In this post, we’ll explore why Bob becomes the first major bottleneck and what strategies engineers can use to mitigate it.

The Symptoms

  1. Increased Latency: Answers that used to take 10s now take 500s. Bob is sweating.
  2. Connection Starvation: People waiting in line to talk to Bob simply give up and go home.
  3. CPU Pegging: Bob’s Central Processing Unit (his brain) hits 100% simply trying to context switch between calculating and drinking coffee.

Solutions

Caching

The first line of defense is always caching. Give Bob a notepad. If someone asks for the same calculation, he can just look at his notes instead of using the abacus again.

// Example of a basic notepad cache layer
function askBob(question) {
  const cachedAnswer = readNotepad(question);
  if (cachedAnswer) return cachedAnswer;
  
  const answer = computeWithAbacus(question);
  writeToNotepad(question, answer);
  
  return answer;
}

Read Replicas (Hiring Alice)

For read-heavy workloads, hiring Alice and cloning Bob’s notepad allows you to direct SELECT queries away from Bob.

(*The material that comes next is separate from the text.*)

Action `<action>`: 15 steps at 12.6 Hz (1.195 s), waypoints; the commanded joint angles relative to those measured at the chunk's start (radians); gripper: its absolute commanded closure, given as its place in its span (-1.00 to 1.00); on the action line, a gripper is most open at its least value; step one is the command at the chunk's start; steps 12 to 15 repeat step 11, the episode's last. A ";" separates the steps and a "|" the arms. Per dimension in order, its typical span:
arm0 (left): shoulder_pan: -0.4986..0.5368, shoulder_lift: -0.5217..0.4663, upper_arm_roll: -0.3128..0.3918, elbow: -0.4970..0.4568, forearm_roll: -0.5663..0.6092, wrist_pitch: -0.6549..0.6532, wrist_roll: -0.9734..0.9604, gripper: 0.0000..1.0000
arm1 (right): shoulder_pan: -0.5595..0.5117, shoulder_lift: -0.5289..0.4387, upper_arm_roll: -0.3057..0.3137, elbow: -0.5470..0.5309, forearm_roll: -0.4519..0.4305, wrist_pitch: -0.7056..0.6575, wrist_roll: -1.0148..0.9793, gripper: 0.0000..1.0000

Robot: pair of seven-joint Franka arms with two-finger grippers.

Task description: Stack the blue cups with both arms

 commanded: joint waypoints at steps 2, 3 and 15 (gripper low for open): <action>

Design Note: Read replicas introduce replication lag. Alice might be reading a stale notepad if Bob hasn’t updated it yet.

Vertical vs Horizontal Scaling

Before sharding (horizontal scaling, which means chopping Bob into smaller pieces — do not recommend), ensure you have exhausted vertical scaling options (giving Bob more coffee).

Conclusion

Scaling is a journey. Start simple with notepads and Alice before venturing into complex human cloning architectures. Your operational sanity will thank you.